Mason shuddered against a cold breeze I couldn't feel, vigorously rubbing his hands together to replenish some semblance of warmth. He dumped his backback on the ground before making himself comfortable atop one of the gravestones. He shook his head to get the hair out of his eyes, then returned his attention to me.
   "It's too damn early to be doing this," he said, his mouth cocked to the side. "I could still be in bed right now."
   "Nah-uh, you don't get out of this agreement that easily," I said, leaning back on Mary Dolsen's grave (hers was my favorite, an elaborately carved angel perced above an orate tombstone, hands outstretched and reaching for the sky). "We meet either mornings or afternoons, and since you're abandoning me this afternoon..."
   "I wouldn't call it 'abandoning'", he grumbled, stamping his feet in the dew-slicked grass. "It's parent-teacher night."
   "A.K.A abandoning. It's not compulsory, you know."
   "It is when you're the new kid and teachers already think you're a weirdo."
   "An over-exaggeration."
   He shrugged. "Yes, because talking to a dead chick is totally normal."

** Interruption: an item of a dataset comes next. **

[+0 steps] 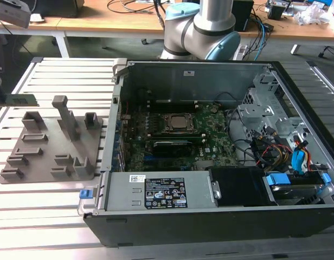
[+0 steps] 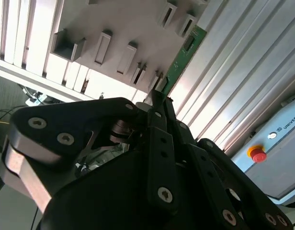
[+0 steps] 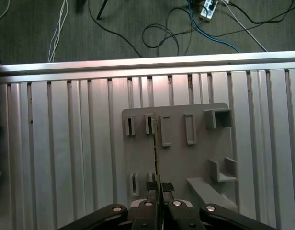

   I gave him a mock glare. "So, let's go through this little deal again. I know you're an airhead and all, but try to remember the main points at least."
   "Ha ha, so funny," he said, rolling his eyes. "You've given me free reign to 'train' you so to speak, so I can learn more about―" he waved his hands at me "―your little world. In return I have to make sure this Cassie friend of yours doesn't get into any more trouble."
   "Well done! More to you than a pretty face, huh?"
   He did that half-smile at me again, a single dimple deepening in the middle of his cheek. "So what's the deal with Cassie, anyway?"
   "You saw what she did to Mitchell's face in homeroom, right? So not normal Cassie behavior."
   "Huh," he said, repositioning himself on top of the gravestone. He dangled an arm over his raised knee. "So she's meant to be a goodie-two-shoes, then?"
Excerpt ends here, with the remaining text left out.